Absoluter Rekordwert in Krefeld : Über 36.000 Briefwahlanträge in Krefeld

„Ein absoluter Rekordwert“, sagt Stadtsprecher Timo Bauermeister. Anträge für die Oberbürgermeister-Stichwahl, die nach dem 25. September, 18 Uhr, bei der Verwaltung eingehen, können nicht mehr berücksichtigt werden.

Die Stimmabgabe per Brief ist auch bei der Stichwahl beliebt wie nie zuvor. In der Krefelder Verwaltung haben bereits mehr als 36.000 Bürger einen entsprechenden Antrag gestellt. „Ein absoluter Rekordwert“, so Stadtsprecher Timo Bauermeister. „Bei der Wahl des Oberbürgermeister 2015 hat es in der ersten Runde 19.756 Briefwähler gegeben. Bei der damaligen Stichwahl waren es 20.046.“

Die Verwaltung erinnert im Vorfeld der Stichwahl für das OB-Amt am kommenden Sonntag, 27. September, daran, dass Briefwähler ihre Stimmzettel auf postalischem Weg rechtzeitig abschicken und dabei alle auf den Briefwahlunterlagen angeforderten Regularien einhalten sollen. Die Statistik vergangener Wahlen zeigt: Nicht alle Antragsteller machen am Ende tatsächlich von ihrem Briefwahlrecht Gebrauch. „Bei der jüngsten Kommunalwahl am 13. September 2020 waren 35.785 Anträge auf Briefwahl bei der Stadtverwaltung eingegangen“, so Bauermeister. „32.644 Bürger haben dann tatsächlich per Briefwahl abgestimmt.“

Der Rücklauf von 91,22 Prozent liegt jedoch über dem Niveau der Kommunalwahl von 2014: Damals waren 21.463 Wahlscheine beantragt worden. Tatsächlich stimmten dann 19.368 Wähler per Brief ab. Das bedeutet einen Rücklauf von 90,24 Prozent, weniger als bei der jüngsten Kommunalwahl.

Auch jetzt ist die Briefwahl in Krefeld noch möglich: Briefwahlanträge können einfach elektronisch beantragt werden. Die städtische Website dazu auf https://www.krefeld.de/de/buergerservice/briefwahl-kommunalwahl-2020 ist noch bis einschließlich Mittwoch, 23. September, freigeschaltet. Anträge können die Bürger theoretisch auch auf dem Postweg stellen: Dabei muss jedoch berücksichtigt werden, dass bei verzögerter Zustellung durch den Dienstleister die Anträge nicht mehr rechtzeitig ankommen könnten.

Doch die Stadt bietet eine weitere Alternative an: Die Unterlagen für die Briefwahl sind auch in den Räumlichkeiten des Bürgerservice Mitte, Theaterplatz 1, 47798 Krefeld, erhältlich. Dort können Anträge persönlich gestellt werden. Vor Ort können die Briefwahlunterlagen direkt ausgefüllt und in den Wahlbriefkasten eingeworfen werden. Briefwahl-Anträge, die nach dem 25. September, 18 Uhr, bei der Verwaltung  eingehen, können nicht mehr berücksichtigt werden. Die Öffnungszeiten des Briefwahlbüros sind von Montag bis Mittwoch, 8 bis 17 Uhr, am Donnerstag von 8 bis 17.30 Uhr und am Freitag von 8 bis 18 Uhr.

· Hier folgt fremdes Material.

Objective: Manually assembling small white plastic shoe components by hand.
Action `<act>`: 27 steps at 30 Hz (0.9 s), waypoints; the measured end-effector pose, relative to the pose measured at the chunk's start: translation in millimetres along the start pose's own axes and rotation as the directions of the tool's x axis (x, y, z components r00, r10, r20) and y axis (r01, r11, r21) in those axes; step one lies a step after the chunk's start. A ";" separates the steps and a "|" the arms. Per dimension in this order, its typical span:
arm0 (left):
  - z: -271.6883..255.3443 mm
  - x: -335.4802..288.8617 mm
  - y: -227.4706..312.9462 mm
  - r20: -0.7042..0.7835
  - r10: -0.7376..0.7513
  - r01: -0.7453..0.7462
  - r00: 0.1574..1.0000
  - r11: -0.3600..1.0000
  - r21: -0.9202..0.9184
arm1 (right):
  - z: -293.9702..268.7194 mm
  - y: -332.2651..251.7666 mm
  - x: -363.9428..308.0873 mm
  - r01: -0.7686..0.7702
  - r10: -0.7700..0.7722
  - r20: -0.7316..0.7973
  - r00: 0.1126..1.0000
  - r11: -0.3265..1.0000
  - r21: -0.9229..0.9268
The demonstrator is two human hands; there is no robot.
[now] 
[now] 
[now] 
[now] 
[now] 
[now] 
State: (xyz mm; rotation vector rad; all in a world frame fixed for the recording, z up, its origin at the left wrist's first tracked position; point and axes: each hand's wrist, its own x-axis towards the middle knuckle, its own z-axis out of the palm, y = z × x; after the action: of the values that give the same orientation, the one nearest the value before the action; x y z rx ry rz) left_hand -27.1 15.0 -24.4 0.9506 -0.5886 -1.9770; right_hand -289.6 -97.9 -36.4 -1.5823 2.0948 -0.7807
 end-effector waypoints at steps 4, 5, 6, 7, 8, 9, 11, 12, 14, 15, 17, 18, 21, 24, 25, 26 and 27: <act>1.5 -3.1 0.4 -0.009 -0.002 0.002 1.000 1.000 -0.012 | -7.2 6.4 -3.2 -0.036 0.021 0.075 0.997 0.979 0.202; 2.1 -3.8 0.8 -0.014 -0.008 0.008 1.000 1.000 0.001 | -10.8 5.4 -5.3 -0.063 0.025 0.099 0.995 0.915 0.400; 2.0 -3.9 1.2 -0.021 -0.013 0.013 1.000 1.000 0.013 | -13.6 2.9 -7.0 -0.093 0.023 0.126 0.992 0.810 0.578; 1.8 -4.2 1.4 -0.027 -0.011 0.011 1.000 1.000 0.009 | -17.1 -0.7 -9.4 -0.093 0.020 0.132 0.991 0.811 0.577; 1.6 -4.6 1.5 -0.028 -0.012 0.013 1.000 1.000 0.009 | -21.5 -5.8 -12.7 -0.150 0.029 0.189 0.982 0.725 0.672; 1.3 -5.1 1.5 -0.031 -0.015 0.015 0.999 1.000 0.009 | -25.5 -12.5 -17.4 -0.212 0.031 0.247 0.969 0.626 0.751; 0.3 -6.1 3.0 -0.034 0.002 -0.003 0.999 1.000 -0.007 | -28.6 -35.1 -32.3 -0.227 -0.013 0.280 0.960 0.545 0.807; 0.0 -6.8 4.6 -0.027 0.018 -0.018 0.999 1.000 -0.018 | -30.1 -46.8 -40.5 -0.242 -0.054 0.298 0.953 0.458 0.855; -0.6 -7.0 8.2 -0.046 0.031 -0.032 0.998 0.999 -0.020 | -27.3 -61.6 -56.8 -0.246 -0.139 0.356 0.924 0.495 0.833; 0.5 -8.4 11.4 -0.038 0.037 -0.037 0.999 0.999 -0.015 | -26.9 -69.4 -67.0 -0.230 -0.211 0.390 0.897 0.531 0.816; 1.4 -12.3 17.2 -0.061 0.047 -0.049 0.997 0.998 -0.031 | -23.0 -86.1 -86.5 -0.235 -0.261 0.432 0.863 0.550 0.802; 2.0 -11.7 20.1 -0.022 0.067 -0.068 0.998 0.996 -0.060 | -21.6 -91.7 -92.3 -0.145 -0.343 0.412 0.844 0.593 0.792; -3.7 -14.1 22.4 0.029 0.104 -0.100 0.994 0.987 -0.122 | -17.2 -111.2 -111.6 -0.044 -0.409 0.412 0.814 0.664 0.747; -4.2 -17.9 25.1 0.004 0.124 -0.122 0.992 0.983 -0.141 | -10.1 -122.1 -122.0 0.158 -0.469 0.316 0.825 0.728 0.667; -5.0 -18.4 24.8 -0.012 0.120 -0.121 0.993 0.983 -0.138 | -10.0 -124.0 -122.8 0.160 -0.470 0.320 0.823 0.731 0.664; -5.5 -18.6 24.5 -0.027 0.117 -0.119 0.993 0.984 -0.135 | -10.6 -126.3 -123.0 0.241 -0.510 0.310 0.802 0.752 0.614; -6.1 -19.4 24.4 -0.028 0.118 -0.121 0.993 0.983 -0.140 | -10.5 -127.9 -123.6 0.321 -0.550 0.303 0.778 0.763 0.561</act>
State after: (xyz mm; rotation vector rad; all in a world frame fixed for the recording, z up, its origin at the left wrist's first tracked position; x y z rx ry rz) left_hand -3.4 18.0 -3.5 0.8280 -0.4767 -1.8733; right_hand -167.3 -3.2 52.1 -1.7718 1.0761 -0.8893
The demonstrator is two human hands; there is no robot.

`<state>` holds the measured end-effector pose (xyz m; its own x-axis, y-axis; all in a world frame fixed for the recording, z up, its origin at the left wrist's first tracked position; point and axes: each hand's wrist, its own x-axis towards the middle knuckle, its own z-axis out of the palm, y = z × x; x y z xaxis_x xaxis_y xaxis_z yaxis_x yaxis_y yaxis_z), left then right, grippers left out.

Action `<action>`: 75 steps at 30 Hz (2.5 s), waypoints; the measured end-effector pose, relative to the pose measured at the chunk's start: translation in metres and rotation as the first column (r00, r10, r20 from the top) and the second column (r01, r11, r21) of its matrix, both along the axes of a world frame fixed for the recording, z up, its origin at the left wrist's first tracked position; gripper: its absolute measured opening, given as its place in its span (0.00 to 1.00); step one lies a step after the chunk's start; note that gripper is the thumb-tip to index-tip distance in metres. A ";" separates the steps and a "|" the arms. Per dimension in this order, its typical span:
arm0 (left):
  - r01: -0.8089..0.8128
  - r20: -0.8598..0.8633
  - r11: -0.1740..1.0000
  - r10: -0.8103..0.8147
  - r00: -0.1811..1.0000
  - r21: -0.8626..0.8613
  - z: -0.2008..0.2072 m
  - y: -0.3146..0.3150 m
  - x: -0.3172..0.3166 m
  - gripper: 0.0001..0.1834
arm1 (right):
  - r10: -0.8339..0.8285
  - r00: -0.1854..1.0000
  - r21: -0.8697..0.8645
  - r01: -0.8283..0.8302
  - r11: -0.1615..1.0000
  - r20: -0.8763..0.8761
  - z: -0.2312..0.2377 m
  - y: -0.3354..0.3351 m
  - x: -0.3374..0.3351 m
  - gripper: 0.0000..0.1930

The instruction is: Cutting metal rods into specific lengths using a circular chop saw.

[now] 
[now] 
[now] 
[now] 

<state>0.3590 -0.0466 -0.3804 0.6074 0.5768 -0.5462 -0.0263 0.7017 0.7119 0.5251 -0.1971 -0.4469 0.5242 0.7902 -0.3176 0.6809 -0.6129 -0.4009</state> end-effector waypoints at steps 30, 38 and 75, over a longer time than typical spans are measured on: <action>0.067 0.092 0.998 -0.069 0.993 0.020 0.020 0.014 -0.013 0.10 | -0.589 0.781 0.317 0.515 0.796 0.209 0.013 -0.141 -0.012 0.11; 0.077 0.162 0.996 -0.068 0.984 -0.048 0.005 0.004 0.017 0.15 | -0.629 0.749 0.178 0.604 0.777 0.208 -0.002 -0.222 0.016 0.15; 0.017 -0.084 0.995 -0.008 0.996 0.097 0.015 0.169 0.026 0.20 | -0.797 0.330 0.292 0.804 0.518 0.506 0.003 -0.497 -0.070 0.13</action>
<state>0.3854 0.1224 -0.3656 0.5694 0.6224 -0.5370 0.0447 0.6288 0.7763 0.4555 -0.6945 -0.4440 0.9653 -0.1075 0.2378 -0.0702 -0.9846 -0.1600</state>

Einen technischen Schritt weiter gehen der IT-Branchenverband Bitkom und der CDU-Digitalexperte Thomas Jarzombek: Sie fordern  digitale Abstimmungsmöglichkeiten bei allen Wahlen in Bund, Ländern und Kommunen. „Das Wahlgesetz hinkt den digitalen Möglichkeiten von heute hinterher“, so Bitkom-Präsident Achim Berg. Briefe seien das Kommunikationsmittel vergangener Jahrhunderte. „Schon zur Bundestagswahl 2017 sagten zwei Drittel der Bundesbürger ab 18 Jahren, dass sie bereit wären, ihre Stimme online abzugeben“, erklärt Berg. Übrigens: Der aktuelle Warnstreik der Beschäftigten der Post soll keine Auswirkungen auf die Zustellung der Wahlunterlagen haben, bekräftigten die Deutsche Post und die Dienstleistungsgewerkschaft Verdi. Nach Angaben der Gewerkschafter sei nur ein geringer Anteil der Arbeiter für den Streik auf der Straße. Die Post priorisiere die Weiterleitung der Wahlbriefe.